#### [What you need to do]
Give again the entries below exactly, beginning at the first line and ending at the line with "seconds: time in".

Source information Block Start

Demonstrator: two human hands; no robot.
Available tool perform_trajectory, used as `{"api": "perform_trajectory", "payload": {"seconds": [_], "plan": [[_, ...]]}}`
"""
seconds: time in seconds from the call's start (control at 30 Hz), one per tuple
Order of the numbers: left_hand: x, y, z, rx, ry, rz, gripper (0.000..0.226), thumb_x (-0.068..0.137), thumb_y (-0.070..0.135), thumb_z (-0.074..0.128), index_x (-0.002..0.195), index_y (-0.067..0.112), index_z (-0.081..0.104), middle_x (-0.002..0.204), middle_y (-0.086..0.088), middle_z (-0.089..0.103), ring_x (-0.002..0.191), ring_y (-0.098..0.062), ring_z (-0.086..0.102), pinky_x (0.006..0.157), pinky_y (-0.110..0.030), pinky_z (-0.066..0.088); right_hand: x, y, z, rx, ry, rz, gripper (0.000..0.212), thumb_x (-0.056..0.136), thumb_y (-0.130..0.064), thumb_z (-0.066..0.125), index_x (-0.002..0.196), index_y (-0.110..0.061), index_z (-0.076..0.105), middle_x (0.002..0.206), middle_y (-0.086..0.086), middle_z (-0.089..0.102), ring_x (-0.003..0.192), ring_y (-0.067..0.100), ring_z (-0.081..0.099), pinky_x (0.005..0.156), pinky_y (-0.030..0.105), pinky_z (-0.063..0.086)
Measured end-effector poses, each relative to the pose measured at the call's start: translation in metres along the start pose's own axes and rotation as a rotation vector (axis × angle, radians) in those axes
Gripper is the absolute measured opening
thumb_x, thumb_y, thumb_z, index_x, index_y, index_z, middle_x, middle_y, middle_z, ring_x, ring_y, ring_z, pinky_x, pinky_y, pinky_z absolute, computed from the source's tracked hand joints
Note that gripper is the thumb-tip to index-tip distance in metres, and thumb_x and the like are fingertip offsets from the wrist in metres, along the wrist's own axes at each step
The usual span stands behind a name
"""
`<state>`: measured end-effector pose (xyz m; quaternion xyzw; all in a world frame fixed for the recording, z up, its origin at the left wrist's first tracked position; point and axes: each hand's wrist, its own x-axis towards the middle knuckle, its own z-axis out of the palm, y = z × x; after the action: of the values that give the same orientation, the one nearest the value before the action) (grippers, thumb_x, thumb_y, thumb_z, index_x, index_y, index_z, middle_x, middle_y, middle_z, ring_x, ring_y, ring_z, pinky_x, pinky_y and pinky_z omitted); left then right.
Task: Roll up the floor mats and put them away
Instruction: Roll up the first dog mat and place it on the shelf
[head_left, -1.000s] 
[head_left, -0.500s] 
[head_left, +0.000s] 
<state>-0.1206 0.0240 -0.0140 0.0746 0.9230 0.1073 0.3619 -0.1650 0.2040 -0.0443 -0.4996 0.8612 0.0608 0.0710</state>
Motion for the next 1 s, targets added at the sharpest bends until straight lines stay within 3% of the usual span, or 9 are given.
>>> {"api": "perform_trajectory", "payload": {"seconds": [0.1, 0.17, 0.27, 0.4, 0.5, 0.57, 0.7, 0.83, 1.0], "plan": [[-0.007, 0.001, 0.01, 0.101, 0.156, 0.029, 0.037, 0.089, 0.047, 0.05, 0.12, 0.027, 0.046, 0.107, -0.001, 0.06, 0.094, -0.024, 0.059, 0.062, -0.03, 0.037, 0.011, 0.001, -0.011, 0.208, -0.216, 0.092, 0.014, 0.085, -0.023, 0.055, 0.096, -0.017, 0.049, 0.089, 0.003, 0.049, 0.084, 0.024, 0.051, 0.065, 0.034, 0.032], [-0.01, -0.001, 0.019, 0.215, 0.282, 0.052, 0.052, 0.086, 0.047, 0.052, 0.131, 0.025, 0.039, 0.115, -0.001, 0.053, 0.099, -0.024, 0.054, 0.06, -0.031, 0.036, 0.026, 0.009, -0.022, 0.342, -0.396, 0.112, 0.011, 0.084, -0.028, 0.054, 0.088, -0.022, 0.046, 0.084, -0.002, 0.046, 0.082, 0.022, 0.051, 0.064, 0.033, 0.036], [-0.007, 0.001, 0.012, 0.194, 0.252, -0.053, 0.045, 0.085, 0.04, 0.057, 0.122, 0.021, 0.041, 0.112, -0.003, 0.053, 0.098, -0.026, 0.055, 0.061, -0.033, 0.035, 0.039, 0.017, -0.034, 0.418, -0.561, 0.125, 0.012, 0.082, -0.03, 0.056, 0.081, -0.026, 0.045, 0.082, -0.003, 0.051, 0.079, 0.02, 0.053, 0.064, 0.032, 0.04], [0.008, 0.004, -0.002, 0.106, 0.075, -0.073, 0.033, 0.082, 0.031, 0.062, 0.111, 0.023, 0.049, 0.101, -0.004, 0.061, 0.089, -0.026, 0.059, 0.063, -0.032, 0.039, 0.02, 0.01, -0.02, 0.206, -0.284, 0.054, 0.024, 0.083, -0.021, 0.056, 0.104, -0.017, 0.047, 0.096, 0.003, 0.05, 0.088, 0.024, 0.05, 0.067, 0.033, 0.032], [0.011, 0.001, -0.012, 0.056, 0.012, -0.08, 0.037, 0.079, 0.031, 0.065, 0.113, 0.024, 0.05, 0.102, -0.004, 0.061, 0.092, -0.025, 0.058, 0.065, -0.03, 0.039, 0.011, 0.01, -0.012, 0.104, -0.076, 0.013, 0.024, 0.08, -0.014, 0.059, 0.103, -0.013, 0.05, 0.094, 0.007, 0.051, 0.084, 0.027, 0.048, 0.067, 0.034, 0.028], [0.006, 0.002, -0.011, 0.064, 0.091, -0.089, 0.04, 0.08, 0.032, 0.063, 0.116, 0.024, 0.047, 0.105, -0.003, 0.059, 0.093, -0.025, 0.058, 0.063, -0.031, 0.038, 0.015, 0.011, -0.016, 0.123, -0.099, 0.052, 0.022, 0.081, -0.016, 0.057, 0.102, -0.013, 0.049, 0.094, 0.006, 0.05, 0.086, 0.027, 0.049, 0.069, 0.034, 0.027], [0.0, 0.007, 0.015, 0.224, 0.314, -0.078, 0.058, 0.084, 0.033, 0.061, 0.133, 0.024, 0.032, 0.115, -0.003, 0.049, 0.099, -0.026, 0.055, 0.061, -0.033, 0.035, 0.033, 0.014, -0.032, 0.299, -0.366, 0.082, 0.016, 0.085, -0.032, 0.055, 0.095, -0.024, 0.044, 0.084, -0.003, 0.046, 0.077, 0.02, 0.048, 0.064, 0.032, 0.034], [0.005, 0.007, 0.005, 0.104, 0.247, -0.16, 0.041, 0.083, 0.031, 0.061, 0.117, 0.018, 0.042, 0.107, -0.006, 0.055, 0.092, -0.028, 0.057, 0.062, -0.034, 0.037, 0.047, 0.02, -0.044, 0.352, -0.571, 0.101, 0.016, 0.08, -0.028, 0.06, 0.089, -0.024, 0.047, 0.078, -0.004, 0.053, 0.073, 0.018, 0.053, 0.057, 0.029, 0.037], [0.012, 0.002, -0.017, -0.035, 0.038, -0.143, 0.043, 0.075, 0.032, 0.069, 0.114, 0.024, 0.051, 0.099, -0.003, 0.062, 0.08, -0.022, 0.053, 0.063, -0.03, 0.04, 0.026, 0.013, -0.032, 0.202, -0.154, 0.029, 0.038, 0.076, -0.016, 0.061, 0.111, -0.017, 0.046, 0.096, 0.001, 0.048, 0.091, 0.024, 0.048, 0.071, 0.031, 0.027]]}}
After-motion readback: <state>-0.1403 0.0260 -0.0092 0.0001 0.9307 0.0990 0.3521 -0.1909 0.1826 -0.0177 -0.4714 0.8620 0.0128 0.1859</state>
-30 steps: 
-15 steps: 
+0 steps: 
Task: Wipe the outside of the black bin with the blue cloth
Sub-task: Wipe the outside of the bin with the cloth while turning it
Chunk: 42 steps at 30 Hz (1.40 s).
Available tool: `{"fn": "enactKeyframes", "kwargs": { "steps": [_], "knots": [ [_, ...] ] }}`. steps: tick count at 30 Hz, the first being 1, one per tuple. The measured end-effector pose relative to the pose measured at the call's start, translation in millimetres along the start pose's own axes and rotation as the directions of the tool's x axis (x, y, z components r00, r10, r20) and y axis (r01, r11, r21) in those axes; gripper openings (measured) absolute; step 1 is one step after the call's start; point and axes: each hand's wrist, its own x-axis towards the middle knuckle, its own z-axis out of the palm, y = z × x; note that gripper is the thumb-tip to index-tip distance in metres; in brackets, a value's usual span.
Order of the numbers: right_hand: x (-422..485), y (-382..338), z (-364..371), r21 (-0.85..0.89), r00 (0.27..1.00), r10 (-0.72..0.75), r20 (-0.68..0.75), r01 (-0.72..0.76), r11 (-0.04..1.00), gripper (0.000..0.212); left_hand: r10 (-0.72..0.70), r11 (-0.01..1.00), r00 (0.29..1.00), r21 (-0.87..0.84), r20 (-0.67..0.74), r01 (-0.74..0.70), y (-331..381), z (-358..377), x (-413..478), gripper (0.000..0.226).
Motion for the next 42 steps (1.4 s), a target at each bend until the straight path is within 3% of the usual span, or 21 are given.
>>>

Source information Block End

#### [Completed exercise]
Demonstrator: two human hands; no robot.
Available tool perform_trajectory, used as `{"api": "perform_trajectory", "payload": {"seconds": [_], "plan": [[_, ...]]}}`
"""
seconds: time in seconds from the call's start (control at 30 Hz), one per tuple

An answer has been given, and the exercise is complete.